Le informazioni raccolte da Betty e dalle altre persone coinvolte nel monitoraggio vengono raccolte nel Centro de Información y Planificación Territorial, diretto da OPRO, il primo centro dati interamente gestito dalle popolazioni indigene. A cui spetta il compito di valutare collettivamente le informazioni raccolte.


Secondo la Piattaforma Geobosques del Ministerio del Ambiente del Perù, tra il 2001 e il 2020, nel distretto di Napo, si sono persi circa 11 mila ettari di bosco.


Nello stesso periodo, più di 250 comunità indigene della regione Loreto sono state multate, spesso perché vittime di truffe da parte delle ditte illegali che vogliono deforestare il territorio e promettono servizi e compensazioni economiche ai locali. Soltanto nel distretto di Napo, le comunità sanzionate sono state 40.


Ma da quando funziona il programma di monitoraggio, sono stati recuperati migliaia di metri cubi di legna già tagliata, distrutte draghe utilizzate da miniere illegali sorte vicino alle foci dei fiumi Napo e Nanay. Inoltre, nelle comunità native che usano i dati satellitari, nel 2020 la deforestazione si è ridotta del 52%, nel 2021 ha già raggiunto il 21% in meno. (4)


Uno dei casi più recenti è stato quello rilevato in marzo di quest’anno alla foce del fiume Tamboryacu, in seguito ad una allerta lanciata dalla piattaforma Geobosques del Ministerio del Ambiente.In questo modo, grazie a video, fotografie e coordinate precise, l’intervento fiscale del 28 aprile 2021 ha permesso impedire l’invasione nel territorio della Asociación Evangelica de la Misión Israelita del Nuevo Pacto Universal, installatasi in un bosco protetto presso la piccola comunità di Nuevo Libertador.
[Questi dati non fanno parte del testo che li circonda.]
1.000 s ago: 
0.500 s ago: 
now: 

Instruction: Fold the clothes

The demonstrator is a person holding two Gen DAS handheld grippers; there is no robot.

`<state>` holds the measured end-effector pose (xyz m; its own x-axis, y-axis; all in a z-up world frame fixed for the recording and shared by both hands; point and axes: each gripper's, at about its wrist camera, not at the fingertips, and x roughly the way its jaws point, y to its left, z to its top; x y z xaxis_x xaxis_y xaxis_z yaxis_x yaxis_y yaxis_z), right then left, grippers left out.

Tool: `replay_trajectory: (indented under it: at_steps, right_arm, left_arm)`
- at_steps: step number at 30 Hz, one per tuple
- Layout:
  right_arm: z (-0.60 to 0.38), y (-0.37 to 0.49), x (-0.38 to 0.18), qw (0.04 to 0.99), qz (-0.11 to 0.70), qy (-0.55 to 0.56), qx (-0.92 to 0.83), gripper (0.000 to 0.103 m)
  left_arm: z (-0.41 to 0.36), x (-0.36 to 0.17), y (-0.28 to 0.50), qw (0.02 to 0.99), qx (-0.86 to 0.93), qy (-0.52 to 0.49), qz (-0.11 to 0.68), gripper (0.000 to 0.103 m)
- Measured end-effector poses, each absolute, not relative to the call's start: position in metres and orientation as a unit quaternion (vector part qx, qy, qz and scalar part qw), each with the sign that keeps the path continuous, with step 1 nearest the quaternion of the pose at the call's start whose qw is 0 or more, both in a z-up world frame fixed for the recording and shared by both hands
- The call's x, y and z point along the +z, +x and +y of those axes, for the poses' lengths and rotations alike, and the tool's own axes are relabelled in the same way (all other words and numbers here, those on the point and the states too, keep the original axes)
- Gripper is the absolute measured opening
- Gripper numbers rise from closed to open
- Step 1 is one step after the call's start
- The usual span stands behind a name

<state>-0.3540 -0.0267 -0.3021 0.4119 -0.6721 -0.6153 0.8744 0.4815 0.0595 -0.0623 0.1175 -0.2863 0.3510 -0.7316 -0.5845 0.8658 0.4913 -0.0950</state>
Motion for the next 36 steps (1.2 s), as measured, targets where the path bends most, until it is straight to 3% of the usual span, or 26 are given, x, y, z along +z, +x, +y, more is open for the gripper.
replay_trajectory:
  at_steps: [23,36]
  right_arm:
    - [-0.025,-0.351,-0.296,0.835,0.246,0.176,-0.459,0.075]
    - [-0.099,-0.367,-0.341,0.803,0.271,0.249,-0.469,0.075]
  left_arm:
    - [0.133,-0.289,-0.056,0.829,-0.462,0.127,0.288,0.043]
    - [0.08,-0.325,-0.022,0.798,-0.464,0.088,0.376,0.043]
Gli israeliti (così vengono chiamati gli appartenenti a questa setta religiosa) erano già entrati nella zona, tagliato alberi, probabilmente per seminare la coca, come già avevano realizzato in altre comunità indigene. (5)



Betty Rubio è instancabile: mentre continua a seguire il monitoraggio di Puerto Arica, una zona di quasi 8 mila ettari, continua a cercare appoggio per le comunità che devono affrontare i processi contro le azioni illegali legate alla deforestazione e alle miniere. Senza trascurare il lavoro di crescita e autodeterminazione delle donne indigene, tra cui la stragrande maggioranza (l’81%) non accede alle scuole secondarie, mentre circa la metà non ha nemmeno frequentato la scuola primaria.



Betty è consapevole che il suo lavoro, grazie anche alle nuove tecnologie, è importante per aprire nuove strade ad altre donne indigene. Anche se difendere l’ambiente nella selva peruviana significa ancora oggi sfidare minacce e la stessa morte.